# Aim of the exercise
Please return the listing exactly as it stands, skipping any pictures.

BEGIN The data

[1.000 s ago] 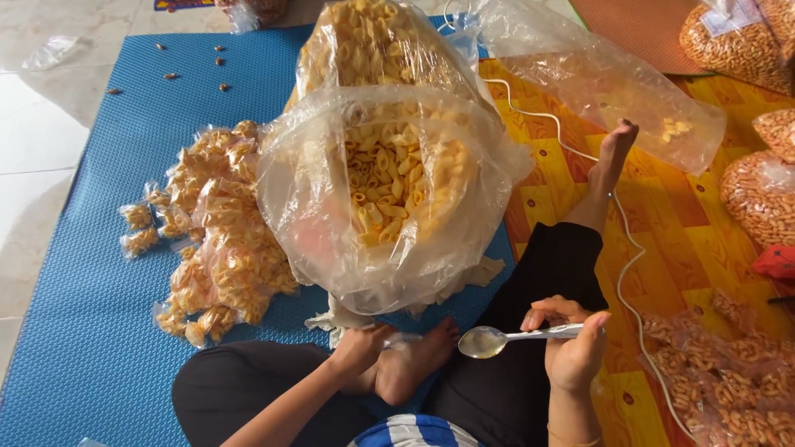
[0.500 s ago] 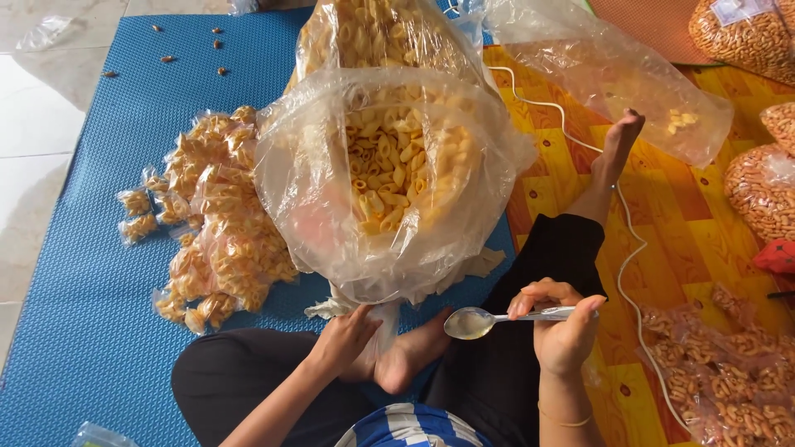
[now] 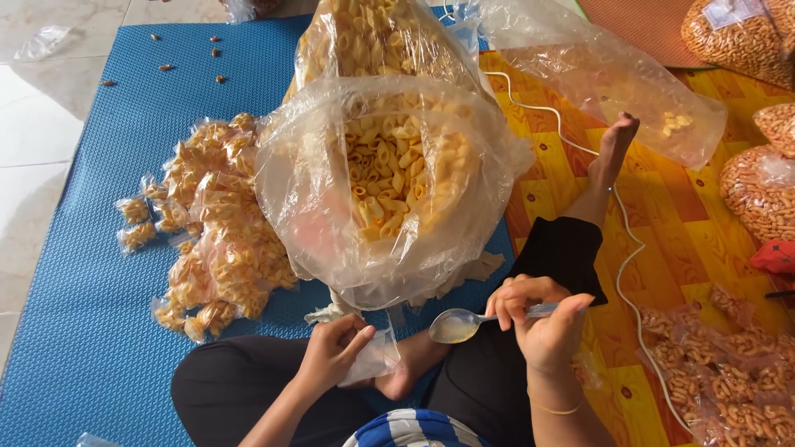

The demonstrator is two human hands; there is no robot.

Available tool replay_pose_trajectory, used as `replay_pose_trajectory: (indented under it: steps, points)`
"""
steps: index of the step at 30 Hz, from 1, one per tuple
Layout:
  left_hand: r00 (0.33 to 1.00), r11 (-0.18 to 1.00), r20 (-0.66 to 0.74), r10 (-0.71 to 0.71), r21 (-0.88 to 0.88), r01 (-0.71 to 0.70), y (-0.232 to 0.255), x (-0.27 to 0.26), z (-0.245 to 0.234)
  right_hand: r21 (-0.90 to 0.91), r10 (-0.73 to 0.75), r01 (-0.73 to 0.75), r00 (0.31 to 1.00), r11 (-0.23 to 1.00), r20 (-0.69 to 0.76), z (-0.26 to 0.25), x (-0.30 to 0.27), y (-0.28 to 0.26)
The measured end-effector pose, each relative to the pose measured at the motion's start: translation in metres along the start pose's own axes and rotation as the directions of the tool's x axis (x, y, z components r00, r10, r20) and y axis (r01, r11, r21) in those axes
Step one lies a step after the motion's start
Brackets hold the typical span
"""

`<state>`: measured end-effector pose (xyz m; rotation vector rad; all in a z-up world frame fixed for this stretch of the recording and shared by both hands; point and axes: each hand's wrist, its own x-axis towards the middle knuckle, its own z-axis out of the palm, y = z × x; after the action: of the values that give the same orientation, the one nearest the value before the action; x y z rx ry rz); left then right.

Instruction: Packaging snacks by scooping them from a large bulk bag into small individual bags and sealing them.

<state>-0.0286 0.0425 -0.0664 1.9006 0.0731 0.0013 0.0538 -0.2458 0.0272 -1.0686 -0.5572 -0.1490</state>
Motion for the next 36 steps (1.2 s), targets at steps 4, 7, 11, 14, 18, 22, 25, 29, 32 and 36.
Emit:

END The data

# Answer
[1.000 s ago] 
[0.500 s ago] 
[now] 

The demonstrator is two human hands; there is no robot.

Available tool replay_pose_trajectory, used as `replay_pose_trajectory: (indented under it: steps, points)`
"""
steps: index of the step at 30 Hz, from 1, one per tuple
Layout:
  left_hand: r00 (0.33 to 1.00), r11 (-0.18 to 1.00), r20 (-0.66 to 0.74), r10 (-0.71 to 0.71), r21 (-0.88 to 0.88), r01 (-0.71 to 0.70), y (-0.232 to 0.255), x (-0.27 to 0.26), z (-0.245 to 0.234)
  right_hand: r21 (-0.90 to 0.91), r10 (-0.73 to 0.75), r01 (-0.73 to 0.75), r00 (0.31 to 1.00), r11 (-0.23 to 1.00), r20 (-0.69 to 0.76), z (-0.26 to 0.25), x (-0.30 to 0.27), y (-0.28 to 0.26)
The measured end-effector pose, each relative to the pose measured at the motion's start: translation in metres along the start pose's own axes and rotation as the directions of the tool's x axis (x, y, z components r00, r10, r20) and y axis (r01, r11, r21) in those axes
Step one lies a step after the motion's start
Brackets hold the typical span
"""

`<state>`: measured end-effector pose (xyz m; rotation vector rad; all in a z-up world frame fixed for this stretch of the recording and shared by both hands; point and axes: each hand's wrist, its own x-axis towards the middle knuckle, its own z-axis out of the palm, y = z × x; after the action: of the values that give the same orientation, the one nearest the value before the action; x y z rx ry rz); left then right.

Instruction: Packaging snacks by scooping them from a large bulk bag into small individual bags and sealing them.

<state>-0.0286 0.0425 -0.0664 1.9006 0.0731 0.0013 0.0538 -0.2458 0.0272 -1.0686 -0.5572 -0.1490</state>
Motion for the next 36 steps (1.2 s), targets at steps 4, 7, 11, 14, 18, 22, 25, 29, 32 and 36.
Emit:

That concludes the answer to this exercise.